Task brief:
Write out the full set of records exactly. Any pictures in them do not belong in the copy.

BEGIN Raw data

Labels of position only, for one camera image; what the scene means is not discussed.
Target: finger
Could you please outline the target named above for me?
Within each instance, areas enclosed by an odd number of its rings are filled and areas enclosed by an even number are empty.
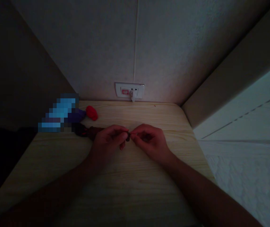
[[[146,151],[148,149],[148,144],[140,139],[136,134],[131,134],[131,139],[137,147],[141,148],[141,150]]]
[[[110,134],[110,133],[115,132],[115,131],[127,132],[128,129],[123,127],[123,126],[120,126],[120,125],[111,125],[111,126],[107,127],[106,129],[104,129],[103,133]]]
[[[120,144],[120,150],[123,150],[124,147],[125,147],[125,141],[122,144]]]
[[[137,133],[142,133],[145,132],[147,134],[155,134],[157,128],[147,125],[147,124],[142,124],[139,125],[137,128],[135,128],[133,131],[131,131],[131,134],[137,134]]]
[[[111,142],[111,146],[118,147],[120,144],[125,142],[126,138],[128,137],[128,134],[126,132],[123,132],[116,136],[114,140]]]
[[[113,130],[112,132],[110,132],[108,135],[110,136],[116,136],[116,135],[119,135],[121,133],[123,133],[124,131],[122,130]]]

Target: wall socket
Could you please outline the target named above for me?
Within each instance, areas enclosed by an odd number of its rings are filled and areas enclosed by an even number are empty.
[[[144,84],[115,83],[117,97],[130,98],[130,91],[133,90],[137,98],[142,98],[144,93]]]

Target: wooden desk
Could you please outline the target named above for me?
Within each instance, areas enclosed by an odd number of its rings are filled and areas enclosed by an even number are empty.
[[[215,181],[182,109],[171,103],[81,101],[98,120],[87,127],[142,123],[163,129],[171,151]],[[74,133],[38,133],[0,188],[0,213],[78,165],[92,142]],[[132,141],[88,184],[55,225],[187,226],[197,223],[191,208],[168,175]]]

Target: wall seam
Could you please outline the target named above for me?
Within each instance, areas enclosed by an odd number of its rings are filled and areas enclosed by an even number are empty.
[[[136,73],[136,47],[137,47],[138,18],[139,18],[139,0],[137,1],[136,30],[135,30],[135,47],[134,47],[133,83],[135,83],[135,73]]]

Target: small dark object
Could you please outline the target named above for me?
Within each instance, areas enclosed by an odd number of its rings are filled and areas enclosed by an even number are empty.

END Raw data

Completed exercise:
Labels of position only, for one camera image; what the scene means is not discussed.
Target: finger
Could you please outline the target named above for me?
Within each instance, areas enclosed by an odd number of its rings are filled and areas enclosed by an even number are empty.
[[[146,151],[148,149],[148,144],[140,139],[136,134],[131,134],[131,139],[137,147],[141,148],[141,150]]]
[[[110,134],[110,133],[115,132],[115,131],[127,132],[128,129],[123,127],[123,126],[120,126],[120,125],[111,125],[111,126],[107,127],[106,129],[104,129],[103,133]]]
[[[120,144],[120,150],[123,150],[124,147],[125,147],[125,141],[122,144]]]
[[[137,133],[142,133],[145,132],[147,134],[155,134],[157,128],[147,125],[147,124],[142,124],[139,125],[137,128],[135,128],[133,131],[131,131],[131,134],[137,134]]]
[[[111,142],[111,146],[118,147],[120,144],[125,142],[126,138],[128,137],[128,134],[126,132],[123,132],[116,136],[114,140]]]
[[[113,130],[112,132],[110,132],[108,135],[110,136],[116,136],[116,135],[119,135],[121,133],[123,133],[124,131],[122,130]]]

Target: wall socket
Could you please outline the target named above for me?
Within each instance, areas enclosed by an odd number of its rings are filled and areas enclosed by an even number are empty.
[[[144,84],[115,83],[117,97],[130,98],[130,91],[133,90],[137,98],[142,98],[144,93]]]

Target: wooden desk
Could you please outline the target named above for me?
Within each instance, areas enclosed by an odd number of its rings are filled and areas enclosed by an even number are empty.
[[[215,181],[182,109],[171,103],[81,101],[98,120],[87,127],[142,123],[163,129],[171,151]],[[74,133],[38,133],[0,188],[0,213],[78,165],[92,142]],[[132,141],[88,184],[55,225],[187,226],[197,223],[191,208],[168,175]]]

Target: wall seam
Could you please outline the target named above for me?
Within each instance, areas enclosed by an odd number of its rings are filled and areas enclosed by an even number are empty.
[[[136,73],[136,47],[137,47],[138,18],[139,18],[139,0],[137,1],[136,30],[135,30],[135,47],[134,47],[133,83],[135,83],[135,73]]]

Target: small dark object
Could you please outline the target named above for me?
Within each instance, areas enclosed by an odd number of its rings are filled and areas enclosed by an even number are empty.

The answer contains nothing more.